<<<<

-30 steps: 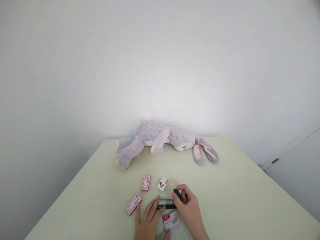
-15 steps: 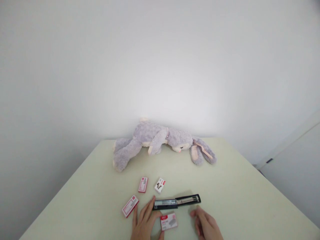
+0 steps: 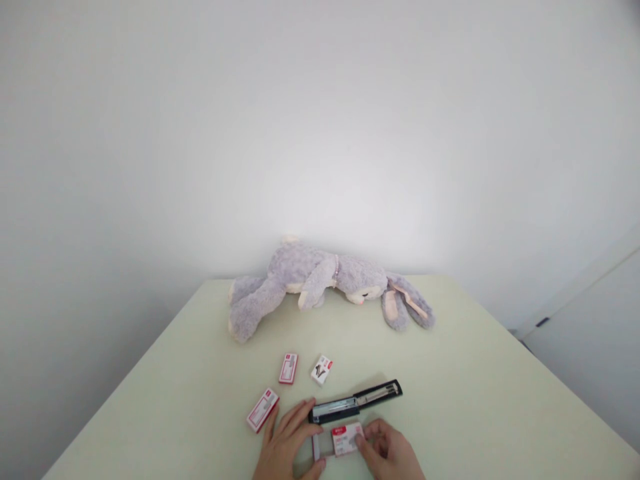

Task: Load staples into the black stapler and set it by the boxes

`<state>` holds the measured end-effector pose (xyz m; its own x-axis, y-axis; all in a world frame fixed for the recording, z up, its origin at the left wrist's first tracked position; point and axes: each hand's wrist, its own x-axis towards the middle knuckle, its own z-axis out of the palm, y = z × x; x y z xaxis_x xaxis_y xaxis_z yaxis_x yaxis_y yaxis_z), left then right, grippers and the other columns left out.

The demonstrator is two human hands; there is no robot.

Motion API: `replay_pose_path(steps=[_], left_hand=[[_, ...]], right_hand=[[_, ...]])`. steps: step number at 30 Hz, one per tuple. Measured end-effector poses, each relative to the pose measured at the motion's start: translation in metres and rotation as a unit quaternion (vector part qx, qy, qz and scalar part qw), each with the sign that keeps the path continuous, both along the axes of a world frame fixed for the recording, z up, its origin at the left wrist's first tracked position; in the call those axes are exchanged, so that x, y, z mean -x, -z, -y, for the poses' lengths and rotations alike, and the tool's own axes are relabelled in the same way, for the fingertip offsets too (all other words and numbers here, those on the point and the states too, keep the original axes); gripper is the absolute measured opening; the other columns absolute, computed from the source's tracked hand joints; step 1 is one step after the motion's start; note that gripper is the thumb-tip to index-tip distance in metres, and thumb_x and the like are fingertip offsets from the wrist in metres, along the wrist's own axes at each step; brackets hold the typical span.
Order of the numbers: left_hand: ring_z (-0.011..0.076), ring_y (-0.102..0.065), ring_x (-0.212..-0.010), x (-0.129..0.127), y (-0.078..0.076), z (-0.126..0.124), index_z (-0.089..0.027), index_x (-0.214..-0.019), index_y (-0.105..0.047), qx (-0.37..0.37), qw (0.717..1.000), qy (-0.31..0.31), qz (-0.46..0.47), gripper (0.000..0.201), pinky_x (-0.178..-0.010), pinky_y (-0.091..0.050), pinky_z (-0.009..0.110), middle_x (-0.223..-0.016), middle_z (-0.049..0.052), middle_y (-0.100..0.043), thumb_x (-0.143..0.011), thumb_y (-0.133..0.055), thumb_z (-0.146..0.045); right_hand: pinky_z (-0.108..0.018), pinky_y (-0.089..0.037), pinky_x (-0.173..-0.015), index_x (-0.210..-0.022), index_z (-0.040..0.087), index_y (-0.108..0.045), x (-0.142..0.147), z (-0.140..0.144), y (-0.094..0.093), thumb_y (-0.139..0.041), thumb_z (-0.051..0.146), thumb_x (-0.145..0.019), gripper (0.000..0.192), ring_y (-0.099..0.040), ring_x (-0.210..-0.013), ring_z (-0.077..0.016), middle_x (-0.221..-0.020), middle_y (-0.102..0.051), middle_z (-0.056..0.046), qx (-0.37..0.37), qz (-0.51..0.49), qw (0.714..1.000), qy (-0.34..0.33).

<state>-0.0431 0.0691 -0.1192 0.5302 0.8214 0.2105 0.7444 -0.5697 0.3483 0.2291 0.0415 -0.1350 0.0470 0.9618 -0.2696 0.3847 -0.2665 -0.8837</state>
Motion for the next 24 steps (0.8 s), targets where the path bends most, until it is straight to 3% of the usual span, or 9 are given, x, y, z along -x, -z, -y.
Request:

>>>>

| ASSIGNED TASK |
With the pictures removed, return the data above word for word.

| SOLVED EXERCISE |
-30 steps: 
-15 steps: 
+0 steps: 

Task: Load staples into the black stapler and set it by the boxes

`<state>` holds the measured end-effector pose (xyz m; its own x-axis, y-axis; all in a world frame fixed for the recording, z up, its origin at the left wrist's first tracked position; point and axes: each hand's wrist, its own x-axis towards the middle knuckle, its own z-axis out of the palm, y = z × x; x y z xaxis_x xaxis_y xaxis_z yaxis_x yaxis_y yaxis_z), left then right, grippers and the other columns left out.

The demonstrator is two human hands; there is no robot.

Motion API: `replay_pose_path(steps=[_], left_hand=[[_, ...]], right_hand=[[_, ...]])`. steps: step number at 30 Hz, one per tuple. Measured end-effector poses, each relative to the pose measured at the motion's start: translation in metres and rotation as a unit quaternion (vector part qx, qy, qz and scalar part qw), each with the sign that keeps the path continuous, both along the axes of a world frame fixed for the recording, z up, its origin at the left wrist's first tracked position; in the call those axes are exchanged, so that x, y, z mean -x, -z, -y, for the poses' lengths and rotations alike, and the tool's own axes are relabelled in the same way, for the fingertip offsets too (all other words and numbers here, those on the point and the states too, keep the original axes); gripper is the absolute measured opening; the other columns absolute, computed from the source's tracked hand joints; step 1 is one step after the motion's start; note that gripper is the thumb-tip to index-tip distance in metres, and thumb_x and the like are fingertip offsets from the wrist in metres, along the wrist's own axes at each step; brackets hold the typical span.
Order of the numbers: left_hand: ring_z (-0.011..0.076), ring_y (-0.102..0.065), ring_x (-0.212..-0.010), x (-0.129..0.127), y (-0.078..0.076), z (-0.126..0.124), index_z (-0.089..0.027), index_x (-0.214..-0.019), index_y (-0.105..0.047), qx (-0.37..0.37), qw (0.717..1.000), qy (-0.31..0.31), qz (-0.46..0.47), gripper (0.000..0.201), pinky_x (-0.178..-0.010), pinky_y (-0.091..0.050), pinky_z (-0.009..0.110), middle_x (-0.223..-0.016), middle_z (-0.049..0.052), middle_y (-0.100..0.043), thumb_x (-0.143..0.011), thumb_y (-0.133..0.055), thumb_z (-0.146..0.045); right_hand: pinky_z (-0.108..0.018), pinky_y (-0.089..0.037), pinky_x (-0.173..-0.015), index_x (-0.210..-0.022), index_z (-0.040..0.087), index_y (-0.108..0.045), x (-0.142..0.147), z (-0.140..0.144), y (-0.094..0.093), thumb_y (-0.139..0.041), thumb_z (-0.051..0.146), thumb_x (-0.145..0.019), gripper (0.000..0.192), ring_y (-0.099..0.040), ring_x (-0.210..-0.013), ring_z (-0.077..0.016), middle_x (-0.221..-0.020), middle_y (-0.102..0.051), middle_z (-0.056..0.046), qx (-0.37..0.37), qz (-0.51..0.49), qw (0.714..1.000), qy (-0.34..0.33).

<state>-0.0431 0.0691 -0.1192 0.5302 0.8214 0.2105 0.7444 -0.5697 0.3483 0.2291 0.0415 -0.1350 0.0470 0.9618 -0.2696 0.3847 -0.2665 -0.8837</state>
Motion for the next 24 steps (0.8 s), targets where the path bends most, until it is straight to 3% of the usual span, or 9 are given, x, y, z along -x, -z, -y.
Request:

For this exercise, the answer is now complete.